Qualquer porta é uma potencial arma de expressão.




Algumas decorações parecem querem acrescentar-se ao factor de segurança "porta ela mesma".




Na altura da nossa visita a maior parte dos espaços estão encerrados. Mas há vestígos do que se faz por lá em dias de mais actividade. Vestígios murais.




Procurando no sítio dos "frigos", que demos acima, conseguem identificar-se os autores destas pistas para o que se passa lá dentro. Basta comparar os traços.




Publicidade e desporto? Sim, há empresas aqui: mas nada de conclusões apressadas...




Em cada esquina um (desenho) amigo.




Ou um sonho estranho.




Até os recantos das instalações técnicas são ocupados com tinta disposta de certas maneiras.
(Foto de Margarida Marques.)




Em vários cantos se estacionam as bicicletas dos que assim lá chegam. (Também há motos e automóveis, sim.)




Um cuidadoso tratamento dos detalhes, por vezes.




Os espaços de acolhimento de certos ateliers (ou conjuntos de ateliers) apresentam-se particularmente exuberantes.




Se vai com menores, mesmo menores, o melhor é explicar-lhes antes o que é "arte". Para não se embaraçar...




Pela assinatura, estamos prestes a encontrar o artista agora conhecido por "Paella?". (É como está entre parêntesis, sim - mesmo que seja difícil de pronunciar o ponto de interrogação...)

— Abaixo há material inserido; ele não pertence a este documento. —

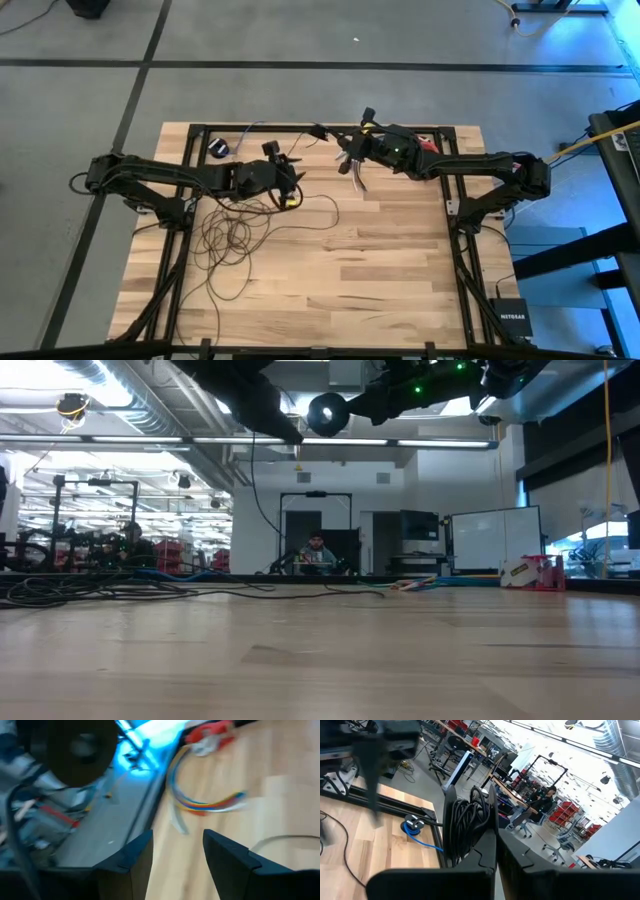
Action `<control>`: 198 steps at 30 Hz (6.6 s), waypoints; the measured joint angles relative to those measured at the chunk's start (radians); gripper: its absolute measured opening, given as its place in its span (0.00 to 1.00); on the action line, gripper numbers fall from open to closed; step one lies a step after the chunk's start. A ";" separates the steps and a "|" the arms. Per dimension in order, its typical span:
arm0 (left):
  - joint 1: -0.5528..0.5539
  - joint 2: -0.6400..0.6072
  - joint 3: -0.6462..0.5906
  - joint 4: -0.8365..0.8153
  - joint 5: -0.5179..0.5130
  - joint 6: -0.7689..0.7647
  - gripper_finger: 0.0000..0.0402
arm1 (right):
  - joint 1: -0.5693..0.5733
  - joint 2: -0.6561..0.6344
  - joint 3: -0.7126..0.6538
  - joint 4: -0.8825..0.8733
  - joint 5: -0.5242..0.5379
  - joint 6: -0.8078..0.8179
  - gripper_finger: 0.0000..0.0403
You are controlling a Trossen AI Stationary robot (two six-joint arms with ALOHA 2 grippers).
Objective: Coiling cords
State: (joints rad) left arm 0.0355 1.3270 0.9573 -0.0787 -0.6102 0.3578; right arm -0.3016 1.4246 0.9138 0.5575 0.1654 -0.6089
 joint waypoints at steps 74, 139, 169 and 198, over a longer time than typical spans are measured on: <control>0.260 0.308 -0.002 0.426 0.020 0.069 0.07 | 0.000 0.000 0.000 -0.006 0.000 -0.002 0.02; 0.091 0.068 -0.002 0.434 0.217 -0.073 0.01 | 0.000 0.000 0.000 -0.084 0.089 -0.108 0.02; 0.268 0.386 0.019 0.628 0.165 0.016 0.01 | -0.001 -0.056 -0.002 -0.123 0.014 0.025 0.02; 0.305 0.284 0.015 0.277 0.196 -0.048 0.16 | 0.001 -0.101 0.000 -0.173 0.008 0.024 0.02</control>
State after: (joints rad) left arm 0.3406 1.6113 0.9726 0.1982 -0.4145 0.3099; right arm -0.3008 1.3239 0.9142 0.3848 0.1738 -0.5846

O próprio Paella? em pessoa.




Vejam o que ele anda agora a tramar. Muito ligado à "figuração narrativa" (mas não falaremos aqui e agora da recente exposição que por essa mesma cidade se viu com agrado). Para lerem o que ele nos explicou de viva voz, acedam a http://www.paellachimicos.com/.




Ainda demos um pulo ao atelier de Sacha, mas nem gostámos muito do que vimos - nem o artista ocupado esteve virado para grandes conversas connosco. E então tomámos o caminho da porta geral de saída...

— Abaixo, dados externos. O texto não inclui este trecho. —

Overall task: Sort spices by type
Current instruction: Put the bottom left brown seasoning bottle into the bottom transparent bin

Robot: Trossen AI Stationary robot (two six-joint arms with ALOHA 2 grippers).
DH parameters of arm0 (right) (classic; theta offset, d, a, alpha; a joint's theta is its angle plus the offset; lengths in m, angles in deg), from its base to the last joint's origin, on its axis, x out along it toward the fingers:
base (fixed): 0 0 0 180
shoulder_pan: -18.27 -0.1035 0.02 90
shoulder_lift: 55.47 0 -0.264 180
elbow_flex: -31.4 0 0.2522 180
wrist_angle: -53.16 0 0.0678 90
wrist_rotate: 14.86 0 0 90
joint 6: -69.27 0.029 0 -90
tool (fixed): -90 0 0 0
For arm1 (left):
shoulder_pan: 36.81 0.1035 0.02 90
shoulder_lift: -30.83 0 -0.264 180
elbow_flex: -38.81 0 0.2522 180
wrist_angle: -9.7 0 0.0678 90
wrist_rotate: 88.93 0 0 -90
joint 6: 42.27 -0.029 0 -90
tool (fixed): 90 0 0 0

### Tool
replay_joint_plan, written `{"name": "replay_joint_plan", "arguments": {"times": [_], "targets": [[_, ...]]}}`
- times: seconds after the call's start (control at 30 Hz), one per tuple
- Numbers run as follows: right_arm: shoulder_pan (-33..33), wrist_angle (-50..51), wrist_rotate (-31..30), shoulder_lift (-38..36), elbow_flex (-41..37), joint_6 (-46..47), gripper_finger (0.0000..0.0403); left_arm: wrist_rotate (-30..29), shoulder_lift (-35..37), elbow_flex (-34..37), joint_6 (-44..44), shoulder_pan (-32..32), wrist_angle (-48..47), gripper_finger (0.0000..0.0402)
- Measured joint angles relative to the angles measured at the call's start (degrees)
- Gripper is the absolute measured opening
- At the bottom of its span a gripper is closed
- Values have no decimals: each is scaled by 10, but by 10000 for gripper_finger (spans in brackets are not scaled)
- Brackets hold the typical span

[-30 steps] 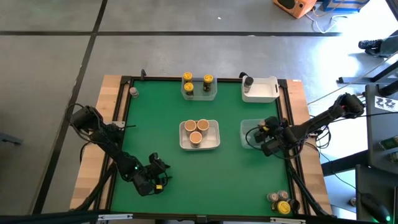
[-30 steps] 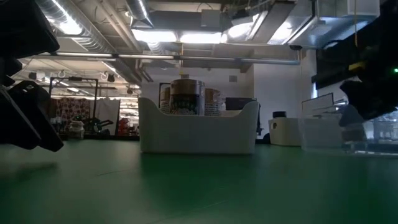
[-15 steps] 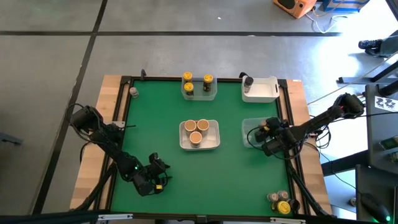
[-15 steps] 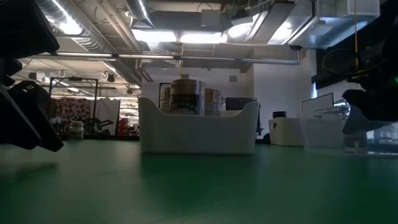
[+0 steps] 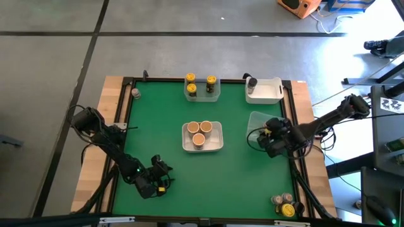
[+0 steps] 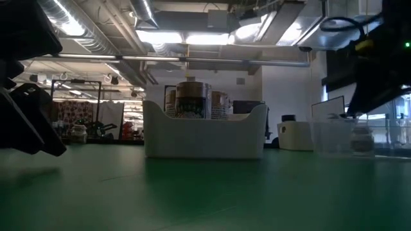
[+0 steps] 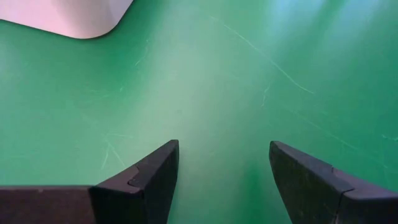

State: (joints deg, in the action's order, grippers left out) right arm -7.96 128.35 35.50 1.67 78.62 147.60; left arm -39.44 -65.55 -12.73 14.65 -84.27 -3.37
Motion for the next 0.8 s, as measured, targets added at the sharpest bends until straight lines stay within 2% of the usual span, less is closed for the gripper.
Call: {"name": "replay_joint_plan", "arguments": {"times": [0.13, 0.33, 0.63, 0.8], "targets": [[0, 17, 12, 0, 41, -25, 303, 0, 0, 0, 1, 0, 0, 233], [0, 0, 58, 0, 116, -123, 303, 0, 0, 0, 1, 0, 0, 233], [-1, -178, 137, 36, 173, -278, 303, 0, 0, 0, -4, 5, 2, 233], [-14, -180, 188, 99, 214, -299, 303, 0, 0, 0, -35, 22, 5, 233]]}}
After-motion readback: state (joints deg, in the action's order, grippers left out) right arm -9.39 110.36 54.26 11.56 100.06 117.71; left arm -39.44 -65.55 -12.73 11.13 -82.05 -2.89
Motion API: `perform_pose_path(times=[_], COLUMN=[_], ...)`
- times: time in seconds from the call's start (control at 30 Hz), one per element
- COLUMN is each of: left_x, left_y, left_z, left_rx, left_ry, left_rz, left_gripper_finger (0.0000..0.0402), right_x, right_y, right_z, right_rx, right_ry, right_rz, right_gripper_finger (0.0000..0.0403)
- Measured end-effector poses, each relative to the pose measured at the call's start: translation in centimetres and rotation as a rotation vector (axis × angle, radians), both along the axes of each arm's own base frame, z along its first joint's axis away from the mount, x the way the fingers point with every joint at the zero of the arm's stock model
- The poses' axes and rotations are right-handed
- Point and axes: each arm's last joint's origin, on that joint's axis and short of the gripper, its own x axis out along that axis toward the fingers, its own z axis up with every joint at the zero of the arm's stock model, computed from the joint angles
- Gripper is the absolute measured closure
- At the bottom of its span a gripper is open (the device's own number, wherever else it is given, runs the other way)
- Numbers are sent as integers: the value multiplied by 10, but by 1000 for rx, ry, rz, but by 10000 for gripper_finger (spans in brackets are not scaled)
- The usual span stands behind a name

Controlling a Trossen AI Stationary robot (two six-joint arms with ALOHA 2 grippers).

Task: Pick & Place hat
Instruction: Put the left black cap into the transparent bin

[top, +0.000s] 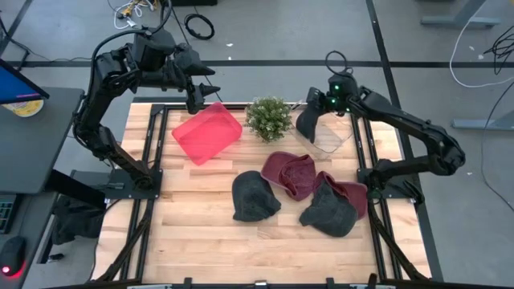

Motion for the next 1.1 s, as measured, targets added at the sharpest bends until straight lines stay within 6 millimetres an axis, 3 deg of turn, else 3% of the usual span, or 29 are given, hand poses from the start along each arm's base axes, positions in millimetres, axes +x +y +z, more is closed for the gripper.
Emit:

... para, já quase a abandonar os frigoríficos agora tão "quentes", sermos interceptados por este senhor. De seu nome Jean-Paul Réti, perguntou se andávamos por ali em visita não programada. Sim, claro, admitimos. O homem, além de escultor em várias e boas versões, como se pode ver aqui, é ainda um dos animadores do esforço associativo que impede a queda e desgraça daquela experiência original. E, em conformidade, apóstolo da causa, explicou-nos ao que andam - e levou-nos a ver um dos seus espaços nos frigoríficos. Por sinal, o único que ainda subsiste, como originalmente, sem janelas.




Para o meu gosto, as suas "esculturas de parede", que incluem iluminação especificamente orientada, são magníficas. É em momentos destes que me dá vontade de ser rico... Vontade não, pena (de não ser).





A consulta ao sítio de Réti permite identificar o rationale de muitas obras que aqui se vislumbram. Tivemos ensejo de tocar as relações entre a luz e a verdade...




Artista filho de cientistas, interessado por anatomia, Réti também faz escultura para fins científicos, representando a três dimensões o que se encontrou ou se sabe de alguns exemplares notáveis da história natural dos habitantes da Terra. Olhem lá com atenção...




Nas suas esculturas Réti quer, por vezes, representar a nossa situação de pendurados no espaço, "de cabeça para baixo"...




E pronto, com esta magnífica árvore estamos quase de saída, porque já lá vão algumas horas...




... mas talvez valha a pena voltar. Todos os anos, pelo final de Maio, as "portas abertas" são uma oportunidade para olhar por dentro este vespeiro em animação. Com mais portas abertas do que as que nós encontrámos... mas sem o sossego com que por lá andámos. Não se pode ter tudo (de uma só vez).